WORK REQUEST ▸
Please restate the listing that follows without changing anything.

• • • • • • •

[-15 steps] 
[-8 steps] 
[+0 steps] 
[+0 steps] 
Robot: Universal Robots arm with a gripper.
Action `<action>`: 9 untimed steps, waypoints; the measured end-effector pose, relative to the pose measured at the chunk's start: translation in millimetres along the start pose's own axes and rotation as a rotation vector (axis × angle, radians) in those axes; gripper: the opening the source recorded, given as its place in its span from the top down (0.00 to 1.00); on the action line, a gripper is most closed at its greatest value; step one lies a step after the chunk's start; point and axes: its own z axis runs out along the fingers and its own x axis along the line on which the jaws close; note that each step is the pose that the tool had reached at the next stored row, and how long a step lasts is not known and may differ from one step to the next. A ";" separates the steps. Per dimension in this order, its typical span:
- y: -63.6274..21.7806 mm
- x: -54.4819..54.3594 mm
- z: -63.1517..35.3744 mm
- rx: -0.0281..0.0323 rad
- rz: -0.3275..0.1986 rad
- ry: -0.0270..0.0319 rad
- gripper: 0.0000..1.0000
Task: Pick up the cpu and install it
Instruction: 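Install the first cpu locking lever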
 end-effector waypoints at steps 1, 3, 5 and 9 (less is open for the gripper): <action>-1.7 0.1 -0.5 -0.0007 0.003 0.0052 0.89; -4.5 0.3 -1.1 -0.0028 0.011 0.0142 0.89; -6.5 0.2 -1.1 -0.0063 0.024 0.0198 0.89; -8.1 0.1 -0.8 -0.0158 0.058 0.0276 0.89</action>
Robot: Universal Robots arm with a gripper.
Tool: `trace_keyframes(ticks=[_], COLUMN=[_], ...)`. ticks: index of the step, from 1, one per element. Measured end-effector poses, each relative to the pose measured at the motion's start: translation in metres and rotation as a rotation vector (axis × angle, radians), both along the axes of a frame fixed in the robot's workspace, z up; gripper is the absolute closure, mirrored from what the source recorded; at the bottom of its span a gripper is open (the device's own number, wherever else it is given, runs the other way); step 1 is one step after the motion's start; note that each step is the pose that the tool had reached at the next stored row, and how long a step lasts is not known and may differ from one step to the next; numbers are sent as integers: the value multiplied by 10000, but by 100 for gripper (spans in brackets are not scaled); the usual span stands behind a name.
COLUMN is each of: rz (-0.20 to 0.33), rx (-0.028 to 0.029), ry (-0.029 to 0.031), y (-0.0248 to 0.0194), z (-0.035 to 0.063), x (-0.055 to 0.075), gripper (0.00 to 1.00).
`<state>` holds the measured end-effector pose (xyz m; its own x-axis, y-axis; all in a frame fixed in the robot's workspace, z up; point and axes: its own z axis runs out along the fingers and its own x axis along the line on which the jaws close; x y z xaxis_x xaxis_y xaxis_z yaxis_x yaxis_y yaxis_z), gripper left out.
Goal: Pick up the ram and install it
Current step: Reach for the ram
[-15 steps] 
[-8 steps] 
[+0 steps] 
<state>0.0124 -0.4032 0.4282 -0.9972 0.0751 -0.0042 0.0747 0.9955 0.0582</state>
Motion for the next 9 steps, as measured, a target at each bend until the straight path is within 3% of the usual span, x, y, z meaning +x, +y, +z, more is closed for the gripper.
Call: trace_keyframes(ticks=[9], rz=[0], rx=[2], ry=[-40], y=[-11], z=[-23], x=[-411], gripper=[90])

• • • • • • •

PROBLEM SOLUTION ▸
[-15 steps] 
[-8 steps] 
[+0 steps] 
[+0 steps] 
Robot: Universal Robots arm with a gripper.
Action `<action>`: 9 untimed steps, waypoints; the measured end-effector pose, relative to the pose measured at the chunk's start: translation in millimetres along the start pose's own axes and rotation as a rotation vector (axis × angle, radians) in those axes; gripper: the opening the source recorded, given as its place in its span from the top down (0.00 to 1.00); on the action line, a gripper is most closed at its greatest value; step one lies a step after the chunk's start; point and axes: its own z axis runs out along the fingers and its own x axis along the line on which the jaws close; note that each step is the pose that the tool had reached at the next stored row, and how long a step lasts is not known and may differ from one step to the next. A ";" separates the steps. Per dimension in this order, its typical span:
- y: -63.6274..21.7806 mm
- x: -54.4819..54.3594 mm
- z: -63.1517..35.3744 mm
- rx: -0.0281..0.0323 rad
- rz: -0.3275..0.1986 rad
- ry: -0.0270..0.0319 rad
- gripper: 0.0000..1.0000
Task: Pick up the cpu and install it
Instruction: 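Install the first cpu locking lever
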 end-effector waypoints at steps 1, 3, 5 and 9 (less is open for the gripper): <action>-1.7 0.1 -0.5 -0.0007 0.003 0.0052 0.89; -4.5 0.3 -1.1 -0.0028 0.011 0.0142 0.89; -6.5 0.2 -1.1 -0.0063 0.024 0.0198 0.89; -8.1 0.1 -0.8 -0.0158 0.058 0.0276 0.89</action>
Robot: Universal Robots arm with a gripper.
Tool: `trace_keyframes(ticks=[_], COLUMN=[_], ...)`. ticks: index of the step, from 1, one per element. Measured end-effector poses, each relative to the pose measured at the motion's start: translation in metres and rotation as a rotation vector (axis × angle, radians), both along the axes of a frame fixed in the robot's workspace, z up; gripper is the absolute closure, mirrored from what the source recorded; at the bottom of its span a gripper is open (the device's own number, wherever else it is given, runs the other way); step 1 is one step after the motion's start; note that each step is the pose that the tool had reached at the next stored row, and how long a step lasts is not known and may differ from one step to the next; numbers are sent as integers: the value multiplied by 10000, but by 100 for gripper (spans in brackets are not scaled); the usual span stands behind a name.
COLUMN is each of: rz (-0.20 to 0.33), rx (-0.028 to 0.029), ry (-0.029 to 0.031), y (-0.0248 to 0.0194), z (-0.035 to 0.063), x (-0.055 to 0.075), gripper (0.00 to 1.00).
`<state>` holds the measured end-effector pose (xyz m; its own x-axis, y-axis; all in a frame fixed in the robot's workspace, z up; point and axes: its own z axis runs out along the fingers and its own x axis along the line on which the jaws close; x y z xaxis_x xaxis_y xaxis_z yaxis_x yaxis_y yaxis_z), gripper left out.
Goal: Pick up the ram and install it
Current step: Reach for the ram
[-15 steps] 
[-8 steps] 
[+0 steps] 
<state>0.0124 -0.4032 0.4282 -0.9972 0.0751 -0.0042 0.0747 0.9955 0.0582</state>
Motion for the next 9 steps, as measured, a target at each bend until the straight path is within 3% of the usual span, x, y, z meaning +x, +y, +z, more is closed for the gripper.
Call: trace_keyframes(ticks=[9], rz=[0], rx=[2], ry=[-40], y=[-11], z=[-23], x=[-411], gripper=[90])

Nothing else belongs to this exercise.